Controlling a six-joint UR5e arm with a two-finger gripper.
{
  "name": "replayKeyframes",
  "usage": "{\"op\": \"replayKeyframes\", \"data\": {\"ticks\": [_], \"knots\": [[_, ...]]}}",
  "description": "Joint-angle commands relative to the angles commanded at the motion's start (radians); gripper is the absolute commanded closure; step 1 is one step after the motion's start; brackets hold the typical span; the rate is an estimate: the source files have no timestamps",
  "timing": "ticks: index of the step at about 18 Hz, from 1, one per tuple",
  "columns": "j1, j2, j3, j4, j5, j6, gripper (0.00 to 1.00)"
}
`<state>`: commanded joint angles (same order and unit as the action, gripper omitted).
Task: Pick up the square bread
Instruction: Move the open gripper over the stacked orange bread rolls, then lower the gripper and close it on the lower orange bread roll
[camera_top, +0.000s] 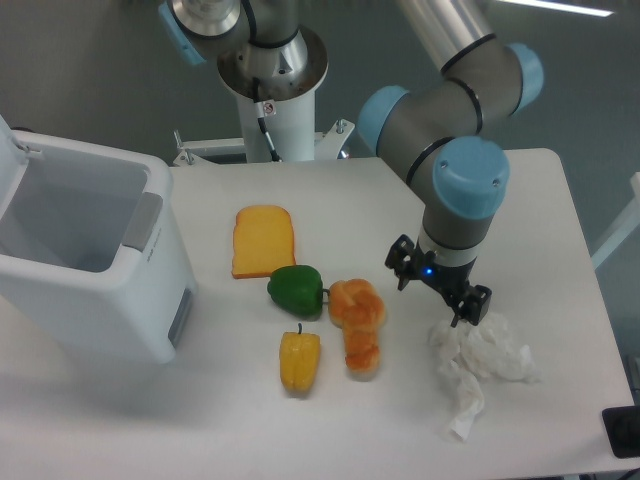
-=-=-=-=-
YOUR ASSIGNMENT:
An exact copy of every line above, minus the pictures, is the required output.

RESULT OF THE EXERCISE:
Controlling a six-joint UR5e arm with a two-finger gripper.
{
  "name": "replayKeyframes",
  "usage": "{\"op\": \"replayKeyframes\", \"data\": {\"ticks\": [_], \"knots\": [[_, ...]]}}",
  "description": "Joint-angle commands relative to the angles commanded at the motion's start (radians); gripper is the absolute commanded closure; step 1 is one step after the motion's start; brackets hold the typical span; the rate is an estimate: the source files have no timestamps",
  "timing": "ticks: index of the step at about 18 Hz, from 1, one per tuple",
  "columns": "j1, j2, j3, j4, j5, j6, gripper (0.00 to 1.00)"
}
`<state>`: commanded joint angles (same order and unit as the action, gripper omitted).
Task: Pick up the square bread
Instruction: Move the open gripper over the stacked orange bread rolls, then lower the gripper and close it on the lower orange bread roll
[camera_top, +0.000s] 

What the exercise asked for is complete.